In the 50-over World Cup in 2019, tension was always palpable in the stands when siblings from the subcontinent played — and it was the most intense when India played Pakistan. The game witnessed aggressive ‘banter’, taunts and even abuse in the stands — it was being played not long after the Pulwama terror attack, the Balakot airstrike and the capture and release of Wing Commander Abhinandan. All this was used as ‘banter’ on the cricket field in Manchester on June 16. The Afghanistan and Pakistan fans actually got into physical fights in the stands at Leeds the same month.

In Adelaide in February 2015, one old man — born in Uttar Pradesh, resident of Karachi, visiting his son in Australia — desperately pleaded with Pakistan captain Misbah-ul-Haq to “please, please, don’t lose this match”. ‘This’ match was the next day’s contest against India. We’ve seen similar scenes in various venues across several countries, but that old gentleman’s pitiful entreaties before the Pakistan captain keep returning to the mind’s eye; notions of national ‘izzat’, physical strength, skill and even competitiveness over religions seemed to underlie his desperate wish for the first ever win for his team against India in the World Cup.

India have won 11 times in 12 matches against Pakistan in the cricket World Cups — seven times out of seven in the 50-over World Cup and four times out of five in the T20 World Cup. The one time India didn’t win, the match was tied, and India got full points after a bowl-out. That was in 2007, when no one really took T20 cricket seriously — then India won the title by beating Pakistan in a thrilling final. A month after that, Yuvraj Singh said T20 cricket shouldn’t be taken too seriously: “It obviously feels great to be part of the winning team in the T20 format, but it’s more of an entertainment for the crowd and the batsmen.”

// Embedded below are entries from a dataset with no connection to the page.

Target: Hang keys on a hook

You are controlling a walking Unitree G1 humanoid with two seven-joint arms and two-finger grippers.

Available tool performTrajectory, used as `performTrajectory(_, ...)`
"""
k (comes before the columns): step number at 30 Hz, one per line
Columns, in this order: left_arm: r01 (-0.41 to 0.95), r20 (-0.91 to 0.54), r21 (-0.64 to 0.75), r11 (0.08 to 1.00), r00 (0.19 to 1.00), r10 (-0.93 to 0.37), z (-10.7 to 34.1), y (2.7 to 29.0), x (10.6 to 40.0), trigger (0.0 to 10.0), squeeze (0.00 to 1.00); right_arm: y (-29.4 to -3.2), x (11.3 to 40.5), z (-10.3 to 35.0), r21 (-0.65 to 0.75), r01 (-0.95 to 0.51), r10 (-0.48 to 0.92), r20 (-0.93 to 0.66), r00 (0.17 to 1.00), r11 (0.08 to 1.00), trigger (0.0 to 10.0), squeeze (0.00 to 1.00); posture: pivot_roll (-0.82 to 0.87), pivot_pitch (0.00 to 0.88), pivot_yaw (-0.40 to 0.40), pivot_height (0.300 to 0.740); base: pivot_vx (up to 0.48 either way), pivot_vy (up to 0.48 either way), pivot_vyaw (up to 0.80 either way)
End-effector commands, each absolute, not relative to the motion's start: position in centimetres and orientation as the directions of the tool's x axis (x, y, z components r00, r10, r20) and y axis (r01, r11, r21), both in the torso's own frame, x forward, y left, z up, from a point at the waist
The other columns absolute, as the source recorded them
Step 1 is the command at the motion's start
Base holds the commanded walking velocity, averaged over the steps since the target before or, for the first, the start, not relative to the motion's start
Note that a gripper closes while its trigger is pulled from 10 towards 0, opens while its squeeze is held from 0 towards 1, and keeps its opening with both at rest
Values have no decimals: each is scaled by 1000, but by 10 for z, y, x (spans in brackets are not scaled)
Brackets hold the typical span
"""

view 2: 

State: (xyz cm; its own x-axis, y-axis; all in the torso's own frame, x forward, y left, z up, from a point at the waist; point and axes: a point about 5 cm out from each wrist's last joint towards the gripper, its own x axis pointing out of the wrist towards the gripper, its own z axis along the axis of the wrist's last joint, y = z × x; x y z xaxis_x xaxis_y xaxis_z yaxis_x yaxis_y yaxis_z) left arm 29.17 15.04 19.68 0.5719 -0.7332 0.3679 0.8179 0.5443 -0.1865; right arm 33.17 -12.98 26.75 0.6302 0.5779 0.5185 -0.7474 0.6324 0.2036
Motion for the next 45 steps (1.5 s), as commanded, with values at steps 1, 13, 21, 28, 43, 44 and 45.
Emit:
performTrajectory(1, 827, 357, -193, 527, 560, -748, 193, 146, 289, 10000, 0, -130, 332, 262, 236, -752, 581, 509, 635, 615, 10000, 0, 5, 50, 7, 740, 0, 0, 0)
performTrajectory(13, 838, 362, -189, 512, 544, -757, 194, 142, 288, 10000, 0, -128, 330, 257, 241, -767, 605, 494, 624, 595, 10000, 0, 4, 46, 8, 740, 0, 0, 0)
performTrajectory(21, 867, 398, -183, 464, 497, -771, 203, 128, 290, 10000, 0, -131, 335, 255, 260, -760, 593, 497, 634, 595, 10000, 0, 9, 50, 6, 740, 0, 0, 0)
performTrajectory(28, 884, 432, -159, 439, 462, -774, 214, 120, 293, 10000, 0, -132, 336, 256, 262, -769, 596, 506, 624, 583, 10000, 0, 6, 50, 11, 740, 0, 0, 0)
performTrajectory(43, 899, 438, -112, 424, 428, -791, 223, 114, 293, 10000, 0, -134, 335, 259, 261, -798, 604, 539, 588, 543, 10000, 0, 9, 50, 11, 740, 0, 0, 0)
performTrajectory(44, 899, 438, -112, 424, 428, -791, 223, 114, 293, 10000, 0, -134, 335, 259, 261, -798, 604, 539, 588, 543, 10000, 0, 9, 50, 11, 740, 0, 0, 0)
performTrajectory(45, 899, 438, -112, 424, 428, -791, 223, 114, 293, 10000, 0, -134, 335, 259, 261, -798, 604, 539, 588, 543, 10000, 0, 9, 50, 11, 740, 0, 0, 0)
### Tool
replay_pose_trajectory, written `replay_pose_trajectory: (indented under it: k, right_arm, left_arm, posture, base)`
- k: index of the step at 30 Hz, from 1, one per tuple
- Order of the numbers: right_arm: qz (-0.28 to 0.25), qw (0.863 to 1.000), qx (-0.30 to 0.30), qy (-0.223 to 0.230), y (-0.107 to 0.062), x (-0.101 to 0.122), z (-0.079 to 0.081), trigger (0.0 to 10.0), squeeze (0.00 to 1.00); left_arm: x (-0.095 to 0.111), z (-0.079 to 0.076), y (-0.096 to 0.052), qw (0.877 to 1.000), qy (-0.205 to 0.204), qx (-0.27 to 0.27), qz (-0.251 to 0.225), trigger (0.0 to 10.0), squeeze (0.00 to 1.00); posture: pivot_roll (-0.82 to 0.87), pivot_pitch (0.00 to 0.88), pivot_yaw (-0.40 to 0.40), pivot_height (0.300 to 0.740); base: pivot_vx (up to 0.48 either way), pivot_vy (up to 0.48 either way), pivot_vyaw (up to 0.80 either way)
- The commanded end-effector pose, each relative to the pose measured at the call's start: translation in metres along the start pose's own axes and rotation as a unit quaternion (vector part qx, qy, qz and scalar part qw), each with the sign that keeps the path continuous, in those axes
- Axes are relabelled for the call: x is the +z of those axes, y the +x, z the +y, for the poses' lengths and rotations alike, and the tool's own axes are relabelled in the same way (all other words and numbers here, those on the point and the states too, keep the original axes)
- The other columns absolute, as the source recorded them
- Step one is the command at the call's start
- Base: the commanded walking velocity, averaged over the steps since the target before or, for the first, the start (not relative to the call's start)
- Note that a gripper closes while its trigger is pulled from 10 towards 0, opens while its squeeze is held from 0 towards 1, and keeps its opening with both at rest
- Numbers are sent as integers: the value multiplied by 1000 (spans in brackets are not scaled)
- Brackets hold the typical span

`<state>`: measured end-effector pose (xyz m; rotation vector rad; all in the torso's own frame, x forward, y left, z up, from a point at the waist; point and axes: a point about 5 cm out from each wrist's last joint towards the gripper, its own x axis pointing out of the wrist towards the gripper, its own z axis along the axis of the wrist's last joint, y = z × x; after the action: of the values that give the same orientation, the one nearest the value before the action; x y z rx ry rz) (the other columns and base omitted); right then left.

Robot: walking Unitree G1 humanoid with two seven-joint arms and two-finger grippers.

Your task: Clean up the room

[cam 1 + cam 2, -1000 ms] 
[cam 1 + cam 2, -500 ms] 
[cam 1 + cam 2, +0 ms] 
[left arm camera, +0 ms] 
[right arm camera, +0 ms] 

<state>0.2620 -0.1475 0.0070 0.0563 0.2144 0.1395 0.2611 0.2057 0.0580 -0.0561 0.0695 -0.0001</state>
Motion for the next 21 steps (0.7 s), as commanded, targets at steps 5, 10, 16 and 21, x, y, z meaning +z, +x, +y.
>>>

Then came the super-cash of the IPL. The cricket landscape changed irrevocably. The T20 format, now possessing envious financial muscle, began to be analysed very, very seriously by even very serious professional cricketers — why, some even landed jobs as a mentor or a consultant with a team. But the fact remains that the brevity of T20 cricket reduces skill gaps between teams. No amount of gimmickery can change this fact. It’s prudent, thus, to do as cricketers do: Enjoy the game, don’t bother too much about the result — and make a rupee or two, if possible!